Frankly it’s gone on far too long that only people with good vocal range and who look great doing it are allowed into the halls of fame, while the rest of the talent become songwriters for other people or give up and spend the rest of their days serving fast food and living out their car. As Lizzo -classical flutist, competition winning free-style rapper, gospel vocalist and icon to body diversity even before she was famous, came one week from doing. Hmm maybe Lizzo isn’t such a good example, she can do just about any fucking thing par excellence, while riding a bike (unlike the Coors, RIP 😦 ).

So quite refreshing that talent scouts now have a new recipe to look out for, but so very new to us after decades of the ol’ tried and tested -that a teenager who druggedly whispers her songs is currently the world’s bestselling artist.

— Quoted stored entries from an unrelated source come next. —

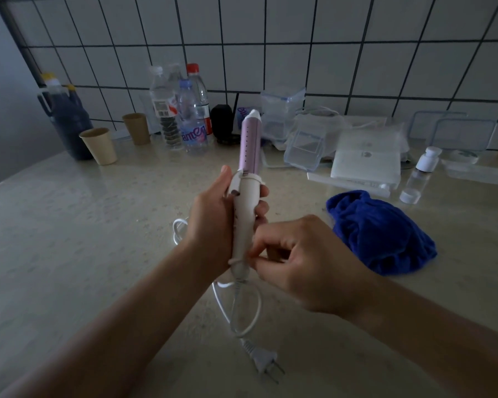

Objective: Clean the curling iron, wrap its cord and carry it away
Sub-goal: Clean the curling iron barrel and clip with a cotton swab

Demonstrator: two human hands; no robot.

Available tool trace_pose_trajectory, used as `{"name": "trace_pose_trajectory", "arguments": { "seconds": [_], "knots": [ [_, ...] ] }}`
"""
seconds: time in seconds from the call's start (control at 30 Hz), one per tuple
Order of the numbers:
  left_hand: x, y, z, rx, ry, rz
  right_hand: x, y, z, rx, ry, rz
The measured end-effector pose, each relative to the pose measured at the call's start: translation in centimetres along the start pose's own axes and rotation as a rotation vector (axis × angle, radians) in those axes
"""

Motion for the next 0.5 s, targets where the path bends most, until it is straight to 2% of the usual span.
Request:
{"name": "trace_pose_trajectory", "arguments": {
  "seconds": [0.2,0.37,0.5],
  "knots": [
    [-0.1,-0.1,-0.3,-0.012,-0.047,0.016,1.5,-0.6,0.7,-0.060,-0.049,0.169],
    [0.1,0.0,-0.6,0.011,0.029,0.033,-0.3,0.0,0.1,-0.064,-0.061,0.031],
    [0.2,-0.2,-0.7,-0.006,-0.025,0.010,1.1,-0.6,0.4,-0.106,-0.077,0.135]
  ]
}}
Point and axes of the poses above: each hand's wrist, its own y-axis away from the middle knuckle, its own x-axis out of the back of the hand, z = x × y, the point moved 1 cm from there along -y, towards the middle knuckle, and after that the axes turned 6 degrees about -z, right-handed, at the moved point
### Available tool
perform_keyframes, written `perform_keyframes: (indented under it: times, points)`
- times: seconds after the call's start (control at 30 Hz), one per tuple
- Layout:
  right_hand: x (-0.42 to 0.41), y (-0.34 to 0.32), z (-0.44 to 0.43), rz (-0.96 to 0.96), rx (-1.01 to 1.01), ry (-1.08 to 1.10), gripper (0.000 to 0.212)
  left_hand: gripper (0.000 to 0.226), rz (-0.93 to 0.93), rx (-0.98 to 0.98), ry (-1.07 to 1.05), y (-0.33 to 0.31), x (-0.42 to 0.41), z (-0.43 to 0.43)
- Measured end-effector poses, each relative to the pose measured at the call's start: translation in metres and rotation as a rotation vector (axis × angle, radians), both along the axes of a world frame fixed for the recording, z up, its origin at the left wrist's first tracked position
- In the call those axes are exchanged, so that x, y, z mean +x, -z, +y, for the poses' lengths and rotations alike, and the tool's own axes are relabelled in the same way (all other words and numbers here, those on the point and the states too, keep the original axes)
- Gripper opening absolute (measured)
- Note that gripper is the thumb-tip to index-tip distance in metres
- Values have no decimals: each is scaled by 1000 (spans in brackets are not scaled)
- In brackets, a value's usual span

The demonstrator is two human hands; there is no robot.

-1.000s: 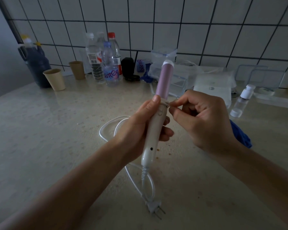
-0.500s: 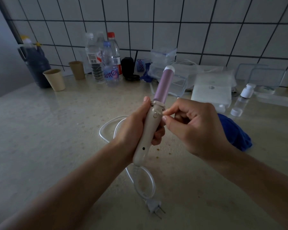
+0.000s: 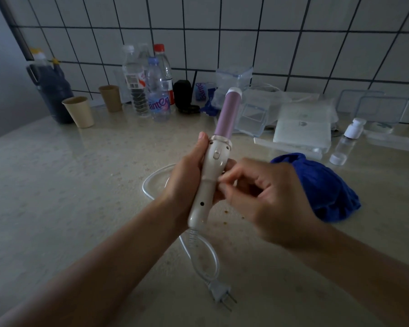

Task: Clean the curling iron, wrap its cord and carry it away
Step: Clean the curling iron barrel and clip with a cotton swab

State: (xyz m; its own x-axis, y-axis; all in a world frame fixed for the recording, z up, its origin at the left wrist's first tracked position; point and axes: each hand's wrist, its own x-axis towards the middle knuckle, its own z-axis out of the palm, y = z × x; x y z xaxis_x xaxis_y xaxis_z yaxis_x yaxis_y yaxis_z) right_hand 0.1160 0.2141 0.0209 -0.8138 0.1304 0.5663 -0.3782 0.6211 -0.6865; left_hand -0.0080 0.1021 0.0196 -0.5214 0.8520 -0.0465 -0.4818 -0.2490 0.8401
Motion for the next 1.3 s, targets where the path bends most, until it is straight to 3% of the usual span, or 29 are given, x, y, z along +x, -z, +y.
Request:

And the hook now lies in a certain choice line or two that rides a flow to your brain rather than some ohrwurm that will haunt your days. We’re just not kool anymore.

In my mind’s eye I’ve just turned up at the back of the bus, through a haze of weed, to nestle myself among the teenagers, head nodding, shades down, braids up. But then… my walkman falls out, the cord detaches and Lulu and Take That blare out without my noticing. Oh, the abject shaaaame, don’t you no blame.

No film for us -it was originally intended to be movie nite, but it became much more enjoyable without. Near the end we were smoking in the living room, blitzing a Quality Street and painkillers, and rocking to a heady mix of Guns n Roses with Adele, in a chilled way, in a good way. Kool n the Gang again -just to Someone Like You crooning it out across the airwaves. We’re showing our age methinks but duuude, what can you do?

D finally got an Uber at 2 or 3 something, disappearing into the night. Which was one of them better ones. Good goobley god, it’s nearly New Year’s.